* **Requirement**:
Every word of the listing must be returned. Retype it exactly.

* **Data below**:

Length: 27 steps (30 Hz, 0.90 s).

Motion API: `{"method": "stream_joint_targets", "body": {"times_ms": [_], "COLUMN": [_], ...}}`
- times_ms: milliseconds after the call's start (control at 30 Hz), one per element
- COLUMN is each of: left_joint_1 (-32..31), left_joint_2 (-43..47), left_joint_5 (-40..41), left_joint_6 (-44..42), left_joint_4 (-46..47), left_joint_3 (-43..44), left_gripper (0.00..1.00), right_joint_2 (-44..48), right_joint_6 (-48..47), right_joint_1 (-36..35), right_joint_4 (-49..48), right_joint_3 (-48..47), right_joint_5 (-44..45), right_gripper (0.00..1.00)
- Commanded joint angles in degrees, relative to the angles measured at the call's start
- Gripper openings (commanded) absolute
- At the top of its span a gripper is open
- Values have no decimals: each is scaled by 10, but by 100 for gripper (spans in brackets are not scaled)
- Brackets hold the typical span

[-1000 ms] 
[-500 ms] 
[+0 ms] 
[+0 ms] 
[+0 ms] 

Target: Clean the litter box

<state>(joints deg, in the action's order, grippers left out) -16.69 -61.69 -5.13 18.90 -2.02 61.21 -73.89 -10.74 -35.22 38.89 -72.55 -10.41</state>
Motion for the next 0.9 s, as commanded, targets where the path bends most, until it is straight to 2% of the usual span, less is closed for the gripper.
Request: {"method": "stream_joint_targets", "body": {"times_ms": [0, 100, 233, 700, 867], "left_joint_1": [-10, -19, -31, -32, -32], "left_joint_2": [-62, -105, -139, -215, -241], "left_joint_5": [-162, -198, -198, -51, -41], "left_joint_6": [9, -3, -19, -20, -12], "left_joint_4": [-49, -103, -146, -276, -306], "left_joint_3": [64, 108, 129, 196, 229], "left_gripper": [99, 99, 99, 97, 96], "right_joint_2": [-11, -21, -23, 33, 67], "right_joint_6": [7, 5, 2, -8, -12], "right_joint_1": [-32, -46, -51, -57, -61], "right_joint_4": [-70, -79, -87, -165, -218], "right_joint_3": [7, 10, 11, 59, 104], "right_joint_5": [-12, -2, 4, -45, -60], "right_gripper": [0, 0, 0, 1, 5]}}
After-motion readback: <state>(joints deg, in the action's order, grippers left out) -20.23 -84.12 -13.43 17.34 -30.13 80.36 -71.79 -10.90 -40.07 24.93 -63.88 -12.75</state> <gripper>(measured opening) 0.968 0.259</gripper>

* **Answer for this exercise**:
Length: 27 steps (30 Hz, 0.90 s).

Motion API: `{"method": "stream_joint_targets", "body": {"times_ms": [_], "COLUMN": [_], ...}}`
- times_ms: milliseconds after the call's start (control at 30 Hz), one per element
- COLUMN is each of: left_joint_1 (-32..31), left_joint_2 (-43..47), left_joint_5 (-40..41), left_joint_6 (-44..42), left_joint_4 (-46..47), left_joint_3 (-43..44), left_gripper (0.00..1.00), right_joint_2 (-44..48), right_joint_6 (-48..47), right_joint_1 (-36..35), right_joint_4 (-49..48), right_joint_3 (-48..47), right_joint_5 (-44..45), right_gripper (0.00..1.00)
- Commanded joint angles in degrees, relative to the angles measured at the call's start
- Gripper openings (commanded) absolute
- At the top of its span a gripper is open
- Values have no decimals: each is scaled by 10, but by 100 for gripper (spans in brackets are not scaled)
- Brackets hold the typical span

[-1000 ms] 
[-500 ms] 
[+0 ms] 
[+0 ms] 
[+0 ms] 

Target: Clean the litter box

<state>(joints deg, in the action's order, grippers left out) -16.69 -61.69 -5.13 18.90 -2.02 61.21 -73.89 -10.74 -35.22 38.89 -72.55 -10.41</state>
Motion for the next 0.9 s, as commanded, targets where the path bends most, until it is straight to 2% of the usual span, less is closed for the gripper.
Request: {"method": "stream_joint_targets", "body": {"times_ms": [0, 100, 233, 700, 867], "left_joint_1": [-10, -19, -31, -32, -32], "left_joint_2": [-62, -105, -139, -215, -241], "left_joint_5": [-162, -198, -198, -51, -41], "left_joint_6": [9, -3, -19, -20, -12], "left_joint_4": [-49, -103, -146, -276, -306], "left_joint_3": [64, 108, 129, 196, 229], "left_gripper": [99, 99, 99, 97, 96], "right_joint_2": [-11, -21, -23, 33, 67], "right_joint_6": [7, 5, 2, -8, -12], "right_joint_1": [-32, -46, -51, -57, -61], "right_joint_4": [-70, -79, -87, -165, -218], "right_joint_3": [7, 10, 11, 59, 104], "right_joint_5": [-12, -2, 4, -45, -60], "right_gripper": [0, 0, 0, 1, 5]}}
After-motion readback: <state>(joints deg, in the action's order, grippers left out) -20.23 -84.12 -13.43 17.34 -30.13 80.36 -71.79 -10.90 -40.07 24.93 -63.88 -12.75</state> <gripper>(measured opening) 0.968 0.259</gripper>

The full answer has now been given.